Attualmente siamo circa in 40 e questo perché, per fare 7 giorni su 7 al Caffè San Carlo – perché per me la caffetteria non può mai chiudere un po’ come la farmacia, soprattutto in Piazza San Carlo – e 6 su 7 al ristorante, è giusto tutelare il benessere del dipendente e quindi far e in mondo che le persone abbiamo giorni di riposo e vivano il lavoro come piacere.

Insomma, abbiamo voluto garantire un giusto equilibrio tra vita professionale e personale. Dopo il Covid, la presa di coscienza del proprio tempo, ha fatto sì che le aziende capissero che il valore più grande che si può dare al personale è il tempo, al di là del compenso economico.

Io più di Manuel sono una persona che non vive lavorando, perché in realtà la mia vita è il mio lavoro.
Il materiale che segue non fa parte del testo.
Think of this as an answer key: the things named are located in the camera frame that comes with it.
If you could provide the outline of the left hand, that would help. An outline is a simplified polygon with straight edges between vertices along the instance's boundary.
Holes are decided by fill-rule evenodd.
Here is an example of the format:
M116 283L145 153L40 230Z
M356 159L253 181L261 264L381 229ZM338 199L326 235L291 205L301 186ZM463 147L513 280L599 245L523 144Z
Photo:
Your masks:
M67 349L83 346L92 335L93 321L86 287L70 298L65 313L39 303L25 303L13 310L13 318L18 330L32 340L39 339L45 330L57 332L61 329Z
Per ora quello che faccio non è lavoro, ma è la mia vita: mi piace talmente tanto che non lo cambierei per niente al mondo. Ovvio ora dall’essere solo chef sono un imprenditore, ma è un salto che ho voluto fare e che fa parte del mio percorso di crescita.”

Ma lei come lo beve il caffè?

“Io bevo tutto: mi piace moltissimo tutto ciò che è il mondo del filtro, ma è un rito che necessita il suo tempo. Io non ne ho tanto, quindi l’espresso è quello che riesco a bere di più in assoluto, anche se mi piacciono tutte le preparazioni a base di caffè: ho addirittura la formula della caffeina come tatuaggio.
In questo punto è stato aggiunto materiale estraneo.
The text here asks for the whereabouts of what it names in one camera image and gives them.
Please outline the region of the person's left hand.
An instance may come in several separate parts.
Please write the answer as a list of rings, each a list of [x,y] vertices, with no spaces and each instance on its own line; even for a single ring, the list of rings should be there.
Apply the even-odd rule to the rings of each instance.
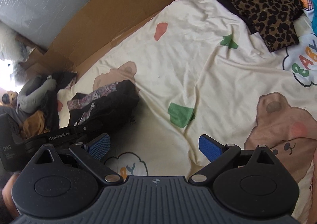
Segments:
[[[5,208],[14,219],[19,216],[19,213],[12,199],[12,188],[18,177],[19,174],[13,174],[2,189],[2,199]]]

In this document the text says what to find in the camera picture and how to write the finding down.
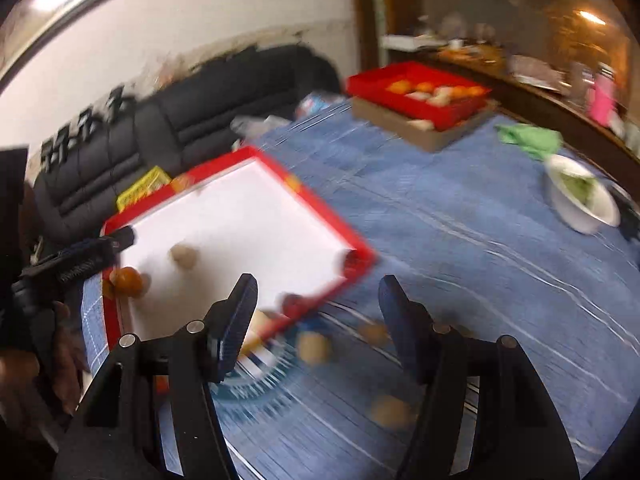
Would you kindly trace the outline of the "person left hand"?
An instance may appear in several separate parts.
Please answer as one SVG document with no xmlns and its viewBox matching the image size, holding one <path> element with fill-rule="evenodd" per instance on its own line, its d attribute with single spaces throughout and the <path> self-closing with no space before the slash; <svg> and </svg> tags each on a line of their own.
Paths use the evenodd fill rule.
<svg viewBox="0 0 640 480">
<path fill-rule="evenodd" d="M 1 418 L 6 426 L 29 439 L 54 438 L 60 420 L 73 416 L 89 373 L 84 341 L 70 327 L 70 308 L 54 304 L 58 326 L 47 361 L 25 350 L 1 352 Z"/>
</svg>

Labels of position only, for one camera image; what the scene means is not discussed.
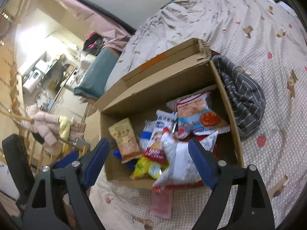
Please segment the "pink curtain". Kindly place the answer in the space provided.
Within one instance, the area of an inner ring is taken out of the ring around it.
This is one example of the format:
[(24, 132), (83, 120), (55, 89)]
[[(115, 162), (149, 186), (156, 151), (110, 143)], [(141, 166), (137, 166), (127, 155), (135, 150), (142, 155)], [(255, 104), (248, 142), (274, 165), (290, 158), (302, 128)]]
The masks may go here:
[(54, 0), (78, 21), (85, 23), (97, 34), (107, 39), (106, 47), (124, 51), (131, 34), (108, 15), (97, 12), (78, 0)]

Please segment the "grey striped cloth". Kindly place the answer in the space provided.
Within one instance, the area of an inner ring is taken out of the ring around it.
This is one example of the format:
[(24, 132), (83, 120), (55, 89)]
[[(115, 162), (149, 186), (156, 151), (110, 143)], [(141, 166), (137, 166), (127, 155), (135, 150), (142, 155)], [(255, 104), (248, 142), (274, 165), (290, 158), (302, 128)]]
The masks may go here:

Il tatuaggio della caffeina sul braccio di Christian Costardi (foto concessa)

E per dimostrare la stessa passione, qualche anno fa ho creato un piatto che rappresenta la nostra professione, “gin al limone e caffè”: il caffè (il Kafa di Lavazza macinato grossissimo, messo insieme al riso sottovuoto, che una volta cotto in un brodo di limone viene unito al caffè, mantecato con il burro montato con caffè limone e gin) accompagna la vita dello chef per farlo stare attivo, mentre il gin fa parte del rito finale del lavoro (il gin tonic è stato assunto a bevanda defaticante per i cuochi).“

Dal vostro estro di chef, i Costardi Bros hanno pensato degli abbinamenti tra food e specialty?
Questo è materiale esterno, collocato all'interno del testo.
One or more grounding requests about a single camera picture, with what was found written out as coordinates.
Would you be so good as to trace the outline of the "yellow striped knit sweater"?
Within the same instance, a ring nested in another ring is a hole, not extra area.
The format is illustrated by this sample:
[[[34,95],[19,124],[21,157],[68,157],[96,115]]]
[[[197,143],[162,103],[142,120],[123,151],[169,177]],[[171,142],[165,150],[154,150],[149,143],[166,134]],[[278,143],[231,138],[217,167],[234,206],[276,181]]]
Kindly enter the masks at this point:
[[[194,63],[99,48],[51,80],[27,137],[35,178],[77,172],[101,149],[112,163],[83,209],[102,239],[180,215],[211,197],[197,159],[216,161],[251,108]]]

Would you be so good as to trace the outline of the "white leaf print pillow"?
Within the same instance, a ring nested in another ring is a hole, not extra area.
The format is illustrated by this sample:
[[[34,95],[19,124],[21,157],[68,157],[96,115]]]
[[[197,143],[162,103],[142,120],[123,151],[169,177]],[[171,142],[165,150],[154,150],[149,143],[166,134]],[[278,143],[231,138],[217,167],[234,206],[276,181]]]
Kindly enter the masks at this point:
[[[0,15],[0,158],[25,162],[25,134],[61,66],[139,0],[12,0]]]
Il signature croissant dei Costardi Bros (foto concessa)

“Sia salati che dolci: proponiamo a colazione non il classico croissant e cappuccino, ma anche quello salato con salmone e robiola, o roastbeef e senape con chemex di Beati, o una moka con il nostro signature croissant, farcito con una crema di caffè con Hypnotic Fruit. “

E il prezzo, è un problema?

“Abbiamo fatto una scelta precisa di prezzo su Hypnotic Fruit: vendiamo ad un euro e 50 per l’espresso sia al banco che al tavolo. Abbiamo voluto farlo per non imporre il sovrapprezzo sull’entry level. Tre euro e 50 invece sull’espresso con il monorigine perché è un caffè che devi scegliere. Il fatto che una tazzina di caffè non possa più costare un euro è ormai consolidato: ce ne sono che costano troppo poco ma tostati male.
Nel ristorante invece, un espresso con Avanguardia III costa 5 euro, mentre con chemex e moka il prezzo per gruppo va dai 20 euro ai 15.”

E ora che cosa vi aspettate, quale direzione prenderà questo organismo complesso che ha appena preso vita?

“Il ristorante è aperto da poco ed è uno spazio molto bello, un posto in cui si entra e si perde la connessione con il mondo esterno. Lo vediamo da come le persone rimangono da noi anche a mezzanotte. Questo è un chiosco che prima era invalicabile e che ora è un luogo unico.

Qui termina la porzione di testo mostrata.